Task directions — Determine how many lines in the listing below contain the word "measured", then state that number by itself.
"""
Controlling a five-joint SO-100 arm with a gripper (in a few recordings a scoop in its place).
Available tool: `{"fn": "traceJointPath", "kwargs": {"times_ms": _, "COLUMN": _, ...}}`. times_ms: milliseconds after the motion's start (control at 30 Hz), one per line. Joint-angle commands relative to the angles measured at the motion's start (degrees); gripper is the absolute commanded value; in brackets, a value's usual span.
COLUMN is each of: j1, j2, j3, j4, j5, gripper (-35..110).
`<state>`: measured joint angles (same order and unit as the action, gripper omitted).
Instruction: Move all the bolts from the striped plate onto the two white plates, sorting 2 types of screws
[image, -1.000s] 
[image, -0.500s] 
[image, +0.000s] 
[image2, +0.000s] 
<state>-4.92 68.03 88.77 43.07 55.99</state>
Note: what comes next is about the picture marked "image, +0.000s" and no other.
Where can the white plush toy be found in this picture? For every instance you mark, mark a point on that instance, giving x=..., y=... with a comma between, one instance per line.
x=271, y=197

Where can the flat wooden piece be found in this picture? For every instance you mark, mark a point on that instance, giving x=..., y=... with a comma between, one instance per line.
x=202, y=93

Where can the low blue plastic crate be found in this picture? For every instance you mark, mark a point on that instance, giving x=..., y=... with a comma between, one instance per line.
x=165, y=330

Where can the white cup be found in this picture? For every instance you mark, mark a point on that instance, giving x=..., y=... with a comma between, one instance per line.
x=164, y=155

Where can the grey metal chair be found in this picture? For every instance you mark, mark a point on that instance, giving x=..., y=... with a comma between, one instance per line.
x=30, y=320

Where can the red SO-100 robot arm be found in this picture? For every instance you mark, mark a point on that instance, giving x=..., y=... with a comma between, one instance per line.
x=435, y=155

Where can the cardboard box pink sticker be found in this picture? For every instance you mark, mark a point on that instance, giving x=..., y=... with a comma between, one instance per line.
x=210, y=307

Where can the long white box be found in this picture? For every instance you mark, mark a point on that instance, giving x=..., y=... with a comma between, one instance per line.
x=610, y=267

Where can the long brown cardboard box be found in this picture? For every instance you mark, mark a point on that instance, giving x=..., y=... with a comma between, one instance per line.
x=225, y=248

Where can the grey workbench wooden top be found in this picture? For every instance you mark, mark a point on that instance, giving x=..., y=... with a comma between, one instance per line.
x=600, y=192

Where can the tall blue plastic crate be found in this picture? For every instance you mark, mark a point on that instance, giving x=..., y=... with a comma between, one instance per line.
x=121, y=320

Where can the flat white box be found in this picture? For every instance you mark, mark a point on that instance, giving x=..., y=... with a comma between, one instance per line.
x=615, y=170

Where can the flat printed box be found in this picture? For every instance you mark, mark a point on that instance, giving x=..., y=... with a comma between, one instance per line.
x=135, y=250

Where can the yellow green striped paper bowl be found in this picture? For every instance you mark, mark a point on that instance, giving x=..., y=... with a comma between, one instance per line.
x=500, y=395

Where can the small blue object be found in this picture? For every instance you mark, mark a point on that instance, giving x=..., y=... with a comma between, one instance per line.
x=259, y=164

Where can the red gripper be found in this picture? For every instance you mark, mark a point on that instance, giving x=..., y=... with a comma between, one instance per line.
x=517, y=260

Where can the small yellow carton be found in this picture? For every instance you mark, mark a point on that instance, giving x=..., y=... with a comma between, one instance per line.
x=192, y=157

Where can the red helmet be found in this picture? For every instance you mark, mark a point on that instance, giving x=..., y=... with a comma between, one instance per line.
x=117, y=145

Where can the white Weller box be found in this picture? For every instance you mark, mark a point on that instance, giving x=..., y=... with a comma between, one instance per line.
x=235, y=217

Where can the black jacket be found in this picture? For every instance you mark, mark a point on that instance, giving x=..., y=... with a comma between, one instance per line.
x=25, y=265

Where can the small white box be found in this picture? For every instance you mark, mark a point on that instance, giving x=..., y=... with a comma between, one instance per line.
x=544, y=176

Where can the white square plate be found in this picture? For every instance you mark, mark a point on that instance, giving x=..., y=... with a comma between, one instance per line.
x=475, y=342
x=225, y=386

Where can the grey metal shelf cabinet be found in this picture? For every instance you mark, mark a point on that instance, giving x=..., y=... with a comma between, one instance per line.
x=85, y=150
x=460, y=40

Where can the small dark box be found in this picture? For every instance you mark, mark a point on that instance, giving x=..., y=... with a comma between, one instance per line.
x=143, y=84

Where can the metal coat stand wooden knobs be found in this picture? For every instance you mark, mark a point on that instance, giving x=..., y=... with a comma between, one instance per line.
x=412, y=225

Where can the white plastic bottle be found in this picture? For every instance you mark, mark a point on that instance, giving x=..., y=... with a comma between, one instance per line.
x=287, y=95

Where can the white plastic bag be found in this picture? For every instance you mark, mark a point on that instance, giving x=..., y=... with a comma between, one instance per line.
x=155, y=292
"""
Task response — 2